*** Opening of Data to use ***

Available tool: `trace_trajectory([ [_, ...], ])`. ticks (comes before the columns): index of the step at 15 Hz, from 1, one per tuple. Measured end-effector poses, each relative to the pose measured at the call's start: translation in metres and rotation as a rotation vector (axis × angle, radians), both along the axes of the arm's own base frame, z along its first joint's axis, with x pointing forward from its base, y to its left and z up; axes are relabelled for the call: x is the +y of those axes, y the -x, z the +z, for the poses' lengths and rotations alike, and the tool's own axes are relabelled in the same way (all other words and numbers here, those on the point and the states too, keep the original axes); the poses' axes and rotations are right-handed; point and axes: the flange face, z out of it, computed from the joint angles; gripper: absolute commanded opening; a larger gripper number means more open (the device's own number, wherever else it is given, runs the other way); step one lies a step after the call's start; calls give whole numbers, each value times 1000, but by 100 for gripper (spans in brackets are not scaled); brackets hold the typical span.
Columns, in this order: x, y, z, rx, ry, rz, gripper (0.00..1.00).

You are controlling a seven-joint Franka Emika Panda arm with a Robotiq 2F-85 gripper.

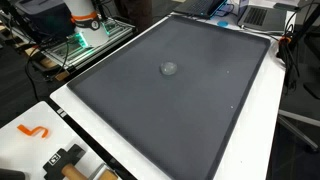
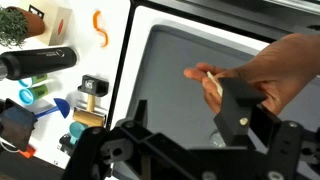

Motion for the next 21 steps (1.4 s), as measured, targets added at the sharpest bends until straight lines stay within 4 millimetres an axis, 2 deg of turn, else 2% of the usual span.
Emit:
trace_trajectory([
  [5, 0, 0, 0, 0, 0, 0, 100],
  [6, 0, 0, 0, 0, -1, 1, 94],
  [7, 0, 0, 0, 0, -3, 3, 75],
  [10, 1, -1, -1, -1, -9, 13, 49],
  [16, 2, -2, -2, -2, -18, 23, 4],
  [18, 3, -3, -2, -3, -19, 27, 0],
  [21, 4, -4, -2, -6, -19, 35, 3],
])
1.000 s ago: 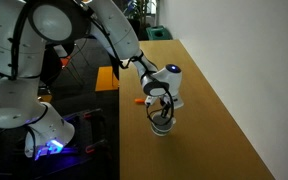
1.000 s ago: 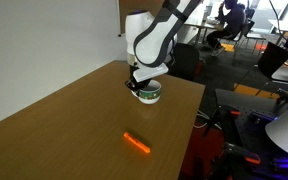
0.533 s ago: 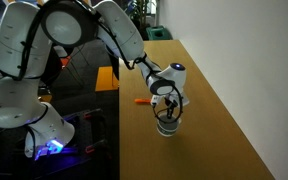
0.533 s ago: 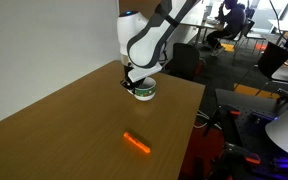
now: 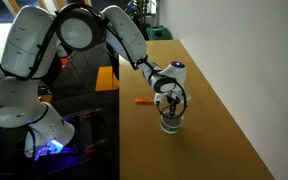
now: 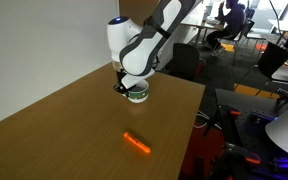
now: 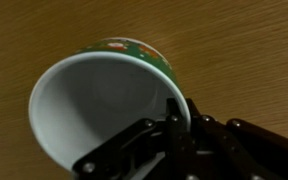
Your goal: Remove the highlighter from the cup then move the cup backwards and move the highlighter to the right
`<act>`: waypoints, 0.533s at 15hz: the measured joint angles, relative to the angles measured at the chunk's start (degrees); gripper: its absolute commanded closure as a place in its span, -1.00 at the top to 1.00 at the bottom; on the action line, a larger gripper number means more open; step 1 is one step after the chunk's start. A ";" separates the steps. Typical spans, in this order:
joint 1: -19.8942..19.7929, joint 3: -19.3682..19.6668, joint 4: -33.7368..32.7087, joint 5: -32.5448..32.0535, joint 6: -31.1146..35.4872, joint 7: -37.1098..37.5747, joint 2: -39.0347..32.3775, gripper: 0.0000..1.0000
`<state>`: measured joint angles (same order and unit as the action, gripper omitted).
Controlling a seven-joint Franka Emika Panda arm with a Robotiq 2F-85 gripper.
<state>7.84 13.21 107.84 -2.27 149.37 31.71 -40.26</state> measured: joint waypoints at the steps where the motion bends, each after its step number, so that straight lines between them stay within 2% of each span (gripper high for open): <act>1: 0.30 0.00 -0.53 -0.09 0.00 -0.02 -0.31 -0.95; 8: 1.81 -0.31 -3.46 -1.78 0.00 -1.71 -1.41 -0.95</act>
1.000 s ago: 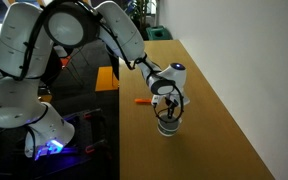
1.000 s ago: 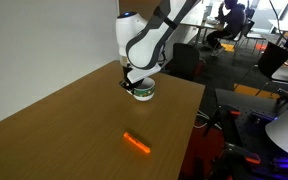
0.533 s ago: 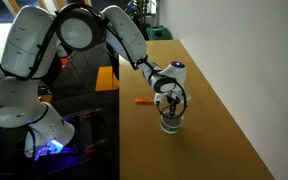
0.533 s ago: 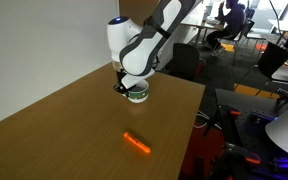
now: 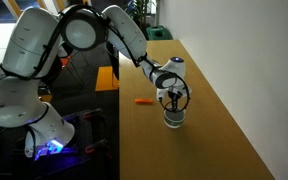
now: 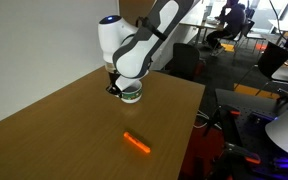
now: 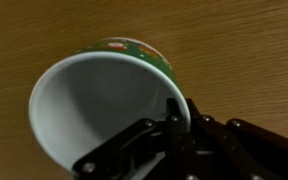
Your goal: Remove the highlighter from the cup then move the cup backwards and move the highlighter to the right
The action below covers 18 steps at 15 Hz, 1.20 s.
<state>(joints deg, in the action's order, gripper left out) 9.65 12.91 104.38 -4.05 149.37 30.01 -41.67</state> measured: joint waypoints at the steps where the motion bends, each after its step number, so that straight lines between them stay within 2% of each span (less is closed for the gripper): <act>1: 0.08 -0.21 -0.38 -0.01 -0.01 -0.86 -0.13 -0.95; 18: 0.51 -3.30 -6.09 -4.16 -3.88 -16.24 -3.09 -0.95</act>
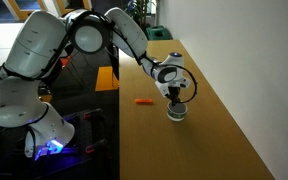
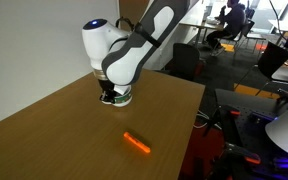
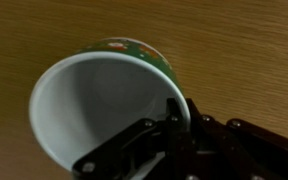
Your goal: Remove the highlighter from the cup then move the cup backwards and move the highlighter to the right
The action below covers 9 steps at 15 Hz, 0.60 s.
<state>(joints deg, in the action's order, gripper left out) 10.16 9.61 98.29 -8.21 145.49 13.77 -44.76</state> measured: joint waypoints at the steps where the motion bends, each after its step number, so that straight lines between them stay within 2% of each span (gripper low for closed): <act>1: -0.16 -0.05 0.00 -0.04 -0.06 -1.15 -0.01 -0.95; 6: -1.48 -0.20 0.00 -0.07 -0.13 -5.64 -0.02 -0.95; 9: -2.35 -0.44 -0.01 -0.07 -0.13 -6.97 -0.02 -0.87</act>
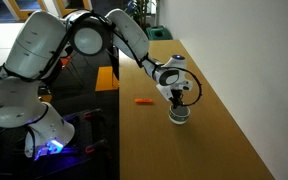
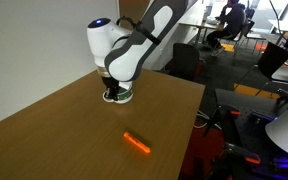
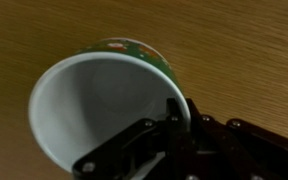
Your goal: Remove the highlighter from the cup then move the cup backwards and move the highlighter to the right
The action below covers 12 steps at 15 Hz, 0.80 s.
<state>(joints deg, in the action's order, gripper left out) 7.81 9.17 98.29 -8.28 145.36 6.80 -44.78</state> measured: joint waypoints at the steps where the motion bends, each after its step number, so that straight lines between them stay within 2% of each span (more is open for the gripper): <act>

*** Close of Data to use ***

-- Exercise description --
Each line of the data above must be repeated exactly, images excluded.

-- Task result --
Available tool: `trace_trajectory([ [_, ...], ])`. ticks (comes before the columns): index of the step at 15 Hz, from 1, one per tuple. Measured end-effector poses, each relative to the pose measured at the call's start: translation in metres and rotation as a rotation vector (axis × angle, radians), both along the axes of the arm's own base frame, z along its first joint's axis, with x pointing forward from its base, y to its left and z up; axes are relabelled for the call: x is the +y of those axes, y the -x, z the +z, for the poses' lengths and rotations alike, and the tool's own axes are relabelled in the same way (all other words and numbers here, those on the point and the states too, keep the original axes); the poses' axes and rotations are right-handed; point and axes: the flange face, z out of it, computed from the joint angles; gripper: absolute commanded opening; a larger gripper number means more open (the device's own number, wherever else it is given, runs the other way); step one lies a step after the call's start; calls give whole numbers, each value times 1000, but by 100 for gripper (spans in brackets are not scaled); brackets hold the typical span.
Columns, in this order: x, y, z, rx, ry, rz, gripper (0.00..1.00).

You are controlling a seven-joint Franka Emika Panda arm with a Robotiq 2F-85 gripper.


Motion for the next 21 steps (1.4 s), as measured, targets added at the sharpest bends until straight lines stay within 4 millimetres an axis, 2 deg of turn, else 2% of the usual span.
Emit:
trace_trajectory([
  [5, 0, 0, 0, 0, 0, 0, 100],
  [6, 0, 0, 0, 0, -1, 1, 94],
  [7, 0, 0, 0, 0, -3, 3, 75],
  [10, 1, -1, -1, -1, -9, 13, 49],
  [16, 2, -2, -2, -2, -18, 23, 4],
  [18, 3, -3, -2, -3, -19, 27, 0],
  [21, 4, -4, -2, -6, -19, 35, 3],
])
1.000 s ago: 
1.000 s ago: 
0.533 s ago: 
0.533 s ago: 
now: 
now: 
now: 
Your goal: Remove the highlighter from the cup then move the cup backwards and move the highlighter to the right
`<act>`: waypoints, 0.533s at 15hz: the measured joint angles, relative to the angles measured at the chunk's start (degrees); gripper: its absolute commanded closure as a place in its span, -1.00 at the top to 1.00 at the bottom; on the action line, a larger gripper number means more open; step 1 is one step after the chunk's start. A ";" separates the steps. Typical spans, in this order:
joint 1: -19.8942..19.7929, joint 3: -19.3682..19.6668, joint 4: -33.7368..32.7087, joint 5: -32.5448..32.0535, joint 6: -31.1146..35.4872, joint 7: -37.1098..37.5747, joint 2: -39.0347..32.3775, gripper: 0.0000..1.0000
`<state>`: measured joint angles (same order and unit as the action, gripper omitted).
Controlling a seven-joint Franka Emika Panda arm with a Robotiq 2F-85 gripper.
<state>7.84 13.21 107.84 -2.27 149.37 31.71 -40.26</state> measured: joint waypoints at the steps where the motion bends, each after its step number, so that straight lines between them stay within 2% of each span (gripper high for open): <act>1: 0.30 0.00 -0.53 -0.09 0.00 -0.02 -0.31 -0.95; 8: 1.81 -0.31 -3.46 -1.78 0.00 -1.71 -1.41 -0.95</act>
1.000 s ago: 
1.000 s ago: 
0.533 s ago: 
0.533 s ago: 
now: 
now: 
now: 
Your goal: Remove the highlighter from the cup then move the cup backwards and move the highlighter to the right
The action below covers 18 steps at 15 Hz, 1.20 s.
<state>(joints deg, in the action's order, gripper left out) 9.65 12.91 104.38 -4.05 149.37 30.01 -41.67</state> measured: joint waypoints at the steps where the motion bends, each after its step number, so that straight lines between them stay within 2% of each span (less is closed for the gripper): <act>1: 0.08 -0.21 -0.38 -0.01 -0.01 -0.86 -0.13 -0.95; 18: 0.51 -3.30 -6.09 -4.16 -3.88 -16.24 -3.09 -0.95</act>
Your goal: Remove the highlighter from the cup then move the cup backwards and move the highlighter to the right
The action below covers 9 steps at 15 Hz, 0.60 s.
<state>(joints deg, in the action's order, gripper left out) 10.16 9.61 98.29 -8.21 145.49 13.77 -44.76</state> measured: joint waypoints at the steps where the motion bends, each after its step number, so that straight lines between them stay within 2% of each span (gripper low for closed): <act>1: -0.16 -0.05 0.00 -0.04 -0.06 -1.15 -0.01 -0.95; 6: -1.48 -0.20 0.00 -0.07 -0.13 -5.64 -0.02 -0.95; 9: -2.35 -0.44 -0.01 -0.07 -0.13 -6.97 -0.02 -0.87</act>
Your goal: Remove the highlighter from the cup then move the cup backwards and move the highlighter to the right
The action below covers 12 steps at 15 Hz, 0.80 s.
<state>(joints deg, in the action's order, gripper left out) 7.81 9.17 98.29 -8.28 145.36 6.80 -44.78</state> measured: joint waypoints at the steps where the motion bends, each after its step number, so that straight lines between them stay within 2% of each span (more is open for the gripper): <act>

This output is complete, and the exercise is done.